§ Aim of the task
Report each line of the records below that holds the word "camera".

"""

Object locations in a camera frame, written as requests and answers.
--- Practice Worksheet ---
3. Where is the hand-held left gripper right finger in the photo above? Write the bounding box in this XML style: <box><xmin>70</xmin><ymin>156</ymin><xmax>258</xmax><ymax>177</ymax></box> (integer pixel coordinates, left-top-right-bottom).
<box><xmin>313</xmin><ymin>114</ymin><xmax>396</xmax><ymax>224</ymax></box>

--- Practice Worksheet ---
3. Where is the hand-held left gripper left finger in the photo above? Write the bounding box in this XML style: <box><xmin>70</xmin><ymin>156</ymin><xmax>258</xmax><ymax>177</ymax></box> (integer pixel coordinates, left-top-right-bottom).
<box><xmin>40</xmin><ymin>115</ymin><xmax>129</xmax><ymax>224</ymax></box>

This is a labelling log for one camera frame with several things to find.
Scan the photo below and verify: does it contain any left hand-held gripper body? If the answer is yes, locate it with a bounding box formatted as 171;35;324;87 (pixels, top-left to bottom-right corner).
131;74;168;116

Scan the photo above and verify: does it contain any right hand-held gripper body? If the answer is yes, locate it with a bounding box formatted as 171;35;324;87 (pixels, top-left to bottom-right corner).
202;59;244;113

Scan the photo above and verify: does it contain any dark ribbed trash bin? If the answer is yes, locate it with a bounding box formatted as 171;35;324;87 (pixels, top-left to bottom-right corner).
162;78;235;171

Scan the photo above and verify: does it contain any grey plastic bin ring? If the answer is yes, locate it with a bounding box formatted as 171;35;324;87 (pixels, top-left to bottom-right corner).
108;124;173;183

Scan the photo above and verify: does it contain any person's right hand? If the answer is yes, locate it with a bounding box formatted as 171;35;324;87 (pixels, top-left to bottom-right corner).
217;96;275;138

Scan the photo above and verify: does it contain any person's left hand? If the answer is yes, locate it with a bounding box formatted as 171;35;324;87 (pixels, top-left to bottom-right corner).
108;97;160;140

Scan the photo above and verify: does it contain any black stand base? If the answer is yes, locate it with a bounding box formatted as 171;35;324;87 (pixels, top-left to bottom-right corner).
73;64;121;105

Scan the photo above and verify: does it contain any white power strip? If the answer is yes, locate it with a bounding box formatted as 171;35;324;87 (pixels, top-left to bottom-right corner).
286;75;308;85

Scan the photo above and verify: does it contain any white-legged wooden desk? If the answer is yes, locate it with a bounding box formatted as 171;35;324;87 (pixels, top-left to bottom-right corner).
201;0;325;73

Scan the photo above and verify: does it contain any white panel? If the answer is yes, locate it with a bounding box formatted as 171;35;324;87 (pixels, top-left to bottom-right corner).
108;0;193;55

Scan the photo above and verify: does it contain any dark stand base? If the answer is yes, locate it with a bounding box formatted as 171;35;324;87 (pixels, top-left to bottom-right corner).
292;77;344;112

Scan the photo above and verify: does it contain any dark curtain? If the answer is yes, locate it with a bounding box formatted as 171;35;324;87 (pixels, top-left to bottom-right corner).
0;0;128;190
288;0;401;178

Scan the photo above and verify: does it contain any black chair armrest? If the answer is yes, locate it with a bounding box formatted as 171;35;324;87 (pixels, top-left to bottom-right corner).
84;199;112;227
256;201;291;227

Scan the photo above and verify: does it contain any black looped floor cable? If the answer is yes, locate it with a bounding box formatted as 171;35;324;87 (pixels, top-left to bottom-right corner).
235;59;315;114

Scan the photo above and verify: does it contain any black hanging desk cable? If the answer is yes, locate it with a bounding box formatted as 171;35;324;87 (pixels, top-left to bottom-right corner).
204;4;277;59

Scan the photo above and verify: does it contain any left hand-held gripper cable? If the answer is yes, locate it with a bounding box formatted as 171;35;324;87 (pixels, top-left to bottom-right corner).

"""

§ Task result
Object locations in a camera frame, written as requests and answers.
This is a labelling log for one camera frame with several things to find.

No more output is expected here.